Mad Cow Cases
Mounting In Portugal

The incidence of the cattle disease BSE (bovine spongiform encephalopathy) in Portugal has continued to increase, the Committee on the Environment, Public Health and Consumer Policy learned yesterday18 October.
The number of cases confirmed so far in 1999 is 128. The figure was 106 for the whole of 1998, rising from 30 (1997), 29 (1996), 14 (1995) and 12 (1994) when the problem first came to light.
The increase was revealed by the European Commission as the result of a question from the committee chairman Mrs Caroline JACKSON (EPP/ED, UK). The Commission representative also disclosed that Commission inspection missions had noted some shortcomings in measures adopted in Portugal for the eradication of BSE. In particular, up to now the removal and handling of specified risk materials had not been adequately implemented in all cases.
Mrs JACKSON was also alarmed that unusable Portuguese meat- and-bone meal intended for incineration at a specialist plant in Belgium could not be sent there because the plant in question had its hands full dealing with Belgium's dioxin-in-food crisis.
However, the Commission also pointed out that the Portuguese authorities had taken a wide range of national measures to cut effectively the circulation, through national food and feed chains, of the agent thought responsible for the BSE upswing. In response to other questions, the Commission said that Portugal was currently implementing properly the cooking pressure standards applicable to rendered animal waste.
Last November the EU adopted an embargo on the export of Portuguese cattle and beef - apart from fighting bulls - so as to prevent the entry of contaminated beef into the human food chain outside Portugal. The embargo is in force until next February.
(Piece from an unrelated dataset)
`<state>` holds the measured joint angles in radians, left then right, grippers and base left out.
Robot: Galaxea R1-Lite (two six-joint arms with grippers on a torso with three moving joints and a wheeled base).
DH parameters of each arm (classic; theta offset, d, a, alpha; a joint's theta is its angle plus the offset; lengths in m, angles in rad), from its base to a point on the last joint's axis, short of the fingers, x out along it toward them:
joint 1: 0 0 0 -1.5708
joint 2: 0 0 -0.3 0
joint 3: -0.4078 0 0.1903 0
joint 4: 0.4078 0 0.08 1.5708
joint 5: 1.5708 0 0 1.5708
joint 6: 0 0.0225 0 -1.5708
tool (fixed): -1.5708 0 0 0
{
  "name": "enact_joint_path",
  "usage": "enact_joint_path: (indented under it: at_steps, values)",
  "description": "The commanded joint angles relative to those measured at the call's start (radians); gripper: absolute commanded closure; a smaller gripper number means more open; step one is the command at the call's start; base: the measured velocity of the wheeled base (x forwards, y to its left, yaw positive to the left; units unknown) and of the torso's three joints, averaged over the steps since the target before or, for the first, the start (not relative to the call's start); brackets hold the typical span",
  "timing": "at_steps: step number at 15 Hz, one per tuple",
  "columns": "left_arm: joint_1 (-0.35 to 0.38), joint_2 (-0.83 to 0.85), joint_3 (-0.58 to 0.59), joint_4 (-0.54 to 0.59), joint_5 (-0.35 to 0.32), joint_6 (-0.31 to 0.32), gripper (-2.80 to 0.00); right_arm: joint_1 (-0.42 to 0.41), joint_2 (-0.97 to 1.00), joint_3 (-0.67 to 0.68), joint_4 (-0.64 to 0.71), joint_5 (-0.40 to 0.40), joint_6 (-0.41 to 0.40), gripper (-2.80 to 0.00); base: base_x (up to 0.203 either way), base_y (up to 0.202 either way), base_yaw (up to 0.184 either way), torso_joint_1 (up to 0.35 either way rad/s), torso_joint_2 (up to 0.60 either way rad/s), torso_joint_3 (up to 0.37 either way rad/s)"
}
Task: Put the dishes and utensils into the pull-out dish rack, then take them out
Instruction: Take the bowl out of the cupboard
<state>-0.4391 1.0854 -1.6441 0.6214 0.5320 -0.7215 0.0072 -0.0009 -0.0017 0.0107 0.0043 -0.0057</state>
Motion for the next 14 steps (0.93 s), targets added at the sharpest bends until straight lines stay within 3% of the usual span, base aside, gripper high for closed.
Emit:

However, the Commission representative warned that the ban might be prolonged beyond that date should there be an unfavourable development in the incidence of BSE or continuing shortcomings in the implementation of risk management measures.
So far, the committee learned, 46 people in the Union - 45 at the epicentre of the crisis in the UK and one in France - have died from a variant of CJD (Creutzfeldt-Jacob Disease) thought to be linked to eating BSE-infected meat.